Они еще не созрели для взрыва. Подавляют свой протест. На лицах испуг, и ничего больше. Ну, помотаю их немного, пока не взмолятся.
Если б только Кора услышала меня, если б это было возможно, я тотчас бы молитвенно сложил руки и смиренным голосом стал заклинать ее: дорогая жена, делай что хочешь, только не бросай меня на произвол судьбы.
Проснувшись в последнюю ночь полнолуния в виварии, я с особой четкостью осознал свою полную беспомощность. Ночь была душная, я подошел к двери и, приоткрыв ее, взглянул на холодный и далекий диск луны. Завораживающая картина угрюмо-черных гор мусора и голубоватый обманчивый свет, зажегшийся в окнах и фонарях разбитых машин, не смогли отогнать зашедшую в тупик мысль: я абсолютно не властен над своей женой. Эта мысль начала пускать чудовищные ростки — жена на мои деньги приобрела себе любовника. Отвратительного, пустого прощелыгу. Остряка, изощряющегося в плоских шутках и пошлых комплиментах. За плату он развлекает похотливую, не выносящую одиночества Кору. Он, этот мужчина, — накипь, плавающая на поверхности жизни, карикатура на наемного солдата. Вижу его коротко подстриженные усики, капризную складку в уголках губ, подкрашенные брови и зеленоватые стекла очков, якобы придающих загадочность взгляду его пустых рыбьих глаз. Разумеется, такой мужчина превыше всего ценит праздную жизнь и удобства. Он с воодушевлением печется о своем здоровье и внешности. Ежедневно плескается в бассейне, то и дело прибегает к услугам массажиста, разминающего его тело, увлекается каким-нибудь престижным видом спорта — ему же необходимо щеголять своими мускулами и быть в форме, это его капитал. Кора нужна ему лишь до тех пор, пока не иссяк мой счет в банке.
Думая об Уго, я рисовал в своем воображении этого продажного типа. Дрянь и дерьмо, просыпаясь по ночам, ругаю я Уго. Временами на меня как бы находит помрачение, мне начинает казаться, что именно он стал дружком Коры. Я стал замечать, что порой даже днем уставлюсь на Уго, точно бык на красное полотнище, аж в глазах темнеет от клокочущей во мне ярости. Требуется время, чтобы остыть: я, словно заведенный, внушаю себе — обуздай свой гнев, Эрнесто, опомнись! Уго такая же жертва колонии, как и ты.

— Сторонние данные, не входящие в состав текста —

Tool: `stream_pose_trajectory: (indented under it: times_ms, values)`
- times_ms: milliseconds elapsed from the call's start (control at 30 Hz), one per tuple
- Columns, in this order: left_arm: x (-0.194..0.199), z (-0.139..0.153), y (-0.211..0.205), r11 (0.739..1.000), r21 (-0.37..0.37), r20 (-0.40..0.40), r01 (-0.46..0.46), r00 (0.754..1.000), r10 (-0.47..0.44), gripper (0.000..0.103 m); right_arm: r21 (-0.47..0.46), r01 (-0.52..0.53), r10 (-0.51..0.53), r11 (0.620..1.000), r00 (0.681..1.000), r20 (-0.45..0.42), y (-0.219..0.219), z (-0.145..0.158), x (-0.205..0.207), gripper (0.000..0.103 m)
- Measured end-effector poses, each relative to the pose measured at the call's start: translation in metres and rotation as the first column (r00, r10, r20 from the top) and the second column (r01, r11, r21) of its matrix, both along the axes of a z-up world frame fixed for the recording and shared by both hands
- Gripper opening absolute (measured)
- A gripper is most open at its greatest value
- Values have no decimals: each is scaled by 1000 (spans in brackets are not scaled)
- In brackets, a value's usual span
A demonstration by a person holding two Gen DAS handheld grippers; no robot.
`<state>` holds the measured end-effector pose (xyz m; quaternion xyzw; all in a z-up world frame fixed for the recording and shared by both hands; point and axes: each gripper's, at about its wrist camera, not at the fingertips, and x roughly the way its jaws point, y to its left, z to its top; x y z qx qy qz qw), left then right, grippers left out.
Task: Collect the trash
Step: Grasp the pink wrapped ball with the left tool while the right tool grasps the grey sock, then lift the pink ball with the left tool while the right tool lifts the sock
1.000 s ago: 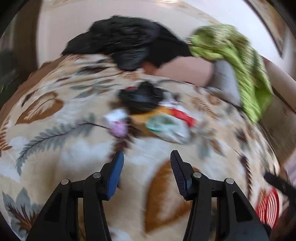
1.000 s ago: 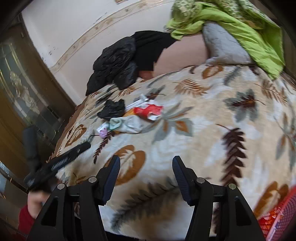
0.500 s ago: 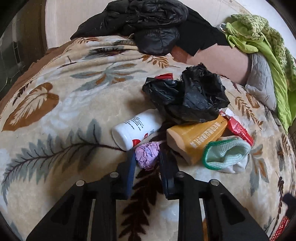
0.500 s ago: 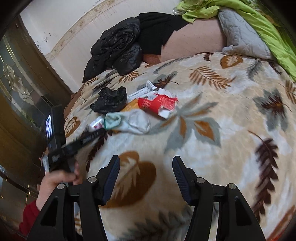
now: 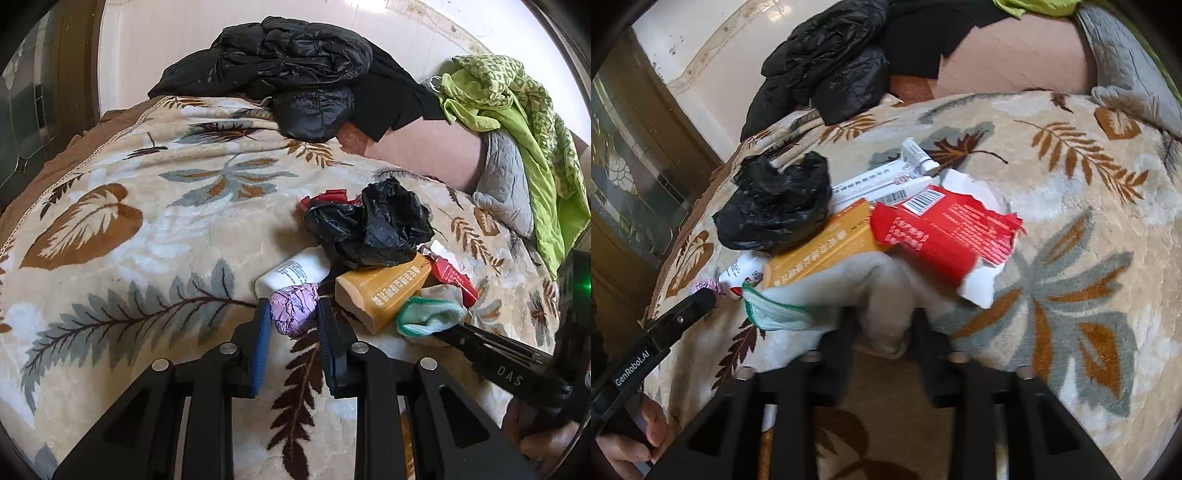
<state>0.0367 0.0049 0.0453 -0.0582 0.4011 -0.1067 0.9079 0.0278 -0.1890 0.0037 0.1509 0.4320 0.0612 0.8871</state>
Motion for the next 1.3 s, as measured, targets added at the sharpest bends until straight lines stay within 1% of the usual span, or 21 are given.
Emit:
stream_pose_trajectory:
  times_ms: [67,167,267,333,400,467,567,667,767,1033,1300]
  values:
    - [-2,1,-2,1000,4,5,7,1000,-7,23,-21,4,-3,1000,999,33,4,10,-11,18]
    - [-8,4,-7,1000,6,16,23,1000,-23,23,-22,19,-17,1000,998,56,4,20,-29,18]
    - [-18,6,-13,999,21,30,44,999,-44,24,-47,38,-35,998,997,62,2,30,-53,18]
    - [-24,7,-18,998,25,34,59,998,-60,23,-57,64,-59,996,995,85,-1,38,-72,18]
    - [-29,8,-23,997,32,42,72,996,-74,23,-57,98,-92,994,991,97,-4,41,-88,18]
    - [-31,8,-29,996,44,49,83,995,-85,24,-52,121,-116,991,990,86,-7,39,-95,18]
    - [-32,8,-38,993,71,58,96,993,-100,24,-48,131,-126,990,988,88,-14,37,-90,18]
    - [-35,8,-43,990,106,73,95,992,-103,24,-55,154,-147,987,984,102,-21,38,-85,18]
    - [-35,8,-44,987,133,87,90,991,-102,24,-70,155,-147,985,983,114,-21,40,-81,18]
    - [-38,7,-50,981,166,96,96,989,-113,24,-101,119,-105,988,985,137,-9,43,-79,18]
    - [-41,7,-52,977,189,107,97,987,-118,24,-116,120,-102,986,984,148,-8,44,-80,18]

Ага! Чаша их терпения переполнилась. Молотят кулаками по крыше кабины. Эти тупицы наконец сообразили, что, кружа среди мусорных куч, мы все больше удаляемся от цели — подножия шахты лифта в юго-западной части каньона.
Они колотят и колотят по жести, очевидно, решили, что я рехнулся и утратил способность двигаться в нужном направлении. Погодите, вы считаете, что у меня не все дома, — так вот вам еще один урок! Я добавляю газа, на полном ходу делаю поворот и тут же резко нажимаю на тормоз, но так, чтобы никто не вылетел из кузова.
Открываю дверцу кабины и высовываюсь, чтобы взглянуть назад. Лица у всех разъяренные и бледные.